» WHAT THE TASK REQUIRES: The listing that follows should be copied in full and exactly, with no pictures.

» PROVIDED MATERIAL:
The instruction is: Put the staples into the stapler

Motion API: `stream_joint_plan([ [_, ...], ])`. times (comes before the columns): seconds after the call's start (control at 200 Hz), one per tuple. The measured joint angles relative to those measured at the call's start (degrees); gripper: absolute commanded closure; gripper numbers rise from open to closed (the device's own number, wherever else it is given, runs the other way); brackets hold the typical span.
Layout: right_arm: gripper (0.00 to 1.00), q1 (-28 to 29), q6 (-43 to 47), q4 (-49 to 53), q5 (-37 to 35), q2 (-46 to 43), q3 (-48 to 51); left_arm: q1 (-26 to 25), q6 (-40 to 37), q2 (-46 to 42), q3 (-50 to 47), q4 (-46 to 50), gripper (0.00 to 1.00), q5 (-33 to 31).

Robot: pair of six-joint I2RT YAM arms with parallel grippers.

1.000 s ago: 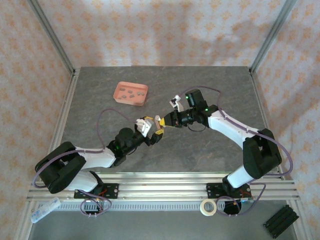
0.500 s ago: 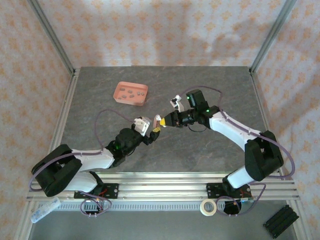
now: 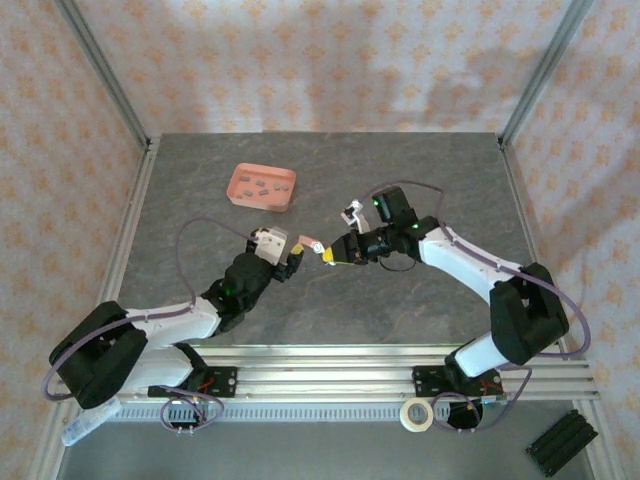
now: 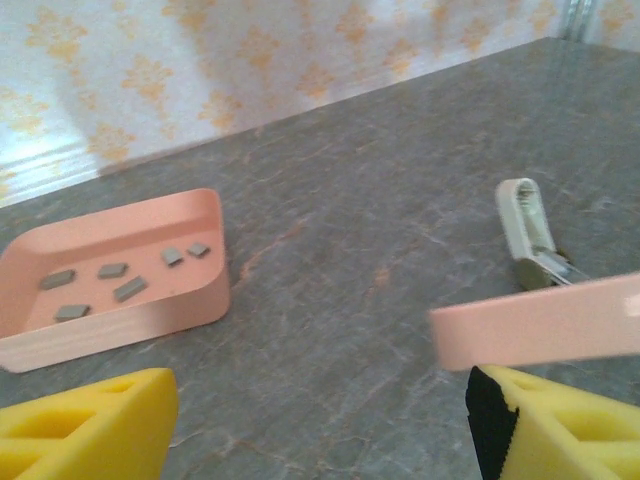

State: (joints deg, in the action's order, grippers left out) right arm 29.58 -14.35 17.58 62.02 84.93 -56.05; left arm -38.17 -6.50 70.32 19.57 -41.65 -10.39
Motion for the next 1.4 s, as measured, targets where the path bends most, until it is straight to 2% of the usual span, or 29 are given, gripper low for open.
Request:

» WRITTEN ANSWER:
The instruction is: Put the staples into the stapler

Motion API: `stream_joint_plan([ [_, ...], ])`. times (comes before the columns): seconds after the call's start (control at 200 Hz), one per tuple. The measured joint angles relative to those measured at the call's start (degrees); gripper: absolute commanded closure; gripper numbers rise from open to closed (the device's own number, wherever else it is given, runs the other way); brackets hold the typical span.
Layout: right_arm: gripper (0.00 to 1.00), q1 (-28 to 29), q6 (-43 to 47), q4 (-49 to 53), q5 (-37 to 35), q2 (-46 to 43), q3 (-48 to 51); left_arm: q1 (-26 to 25), q6 (-40 to 37), q2 (-46 to 42), q3 (-50 to 47), q4 (-46 to 50), gripper (0.00 to 1.00), q5 (-33 to 31).

Robot: pair of six-joint I2RT YAM arms with parallel grippers.

1.000 s ago: 
0.500 s ago: 
now: 
now: 

State: (joints deg, in the action's order, grippers left out) right arm 29.58 -14.35 17.58 62.02 84.93 -56.05; left arm -38.17 -6.50 70.32 19.57 -41.65 -10.39
Motion for the next 1.4 s, as measured, targets where the path bends most, until it is straight to 2% of the usual span, or 29 are given, gripper low for open.
Request:

The required output has been given in full.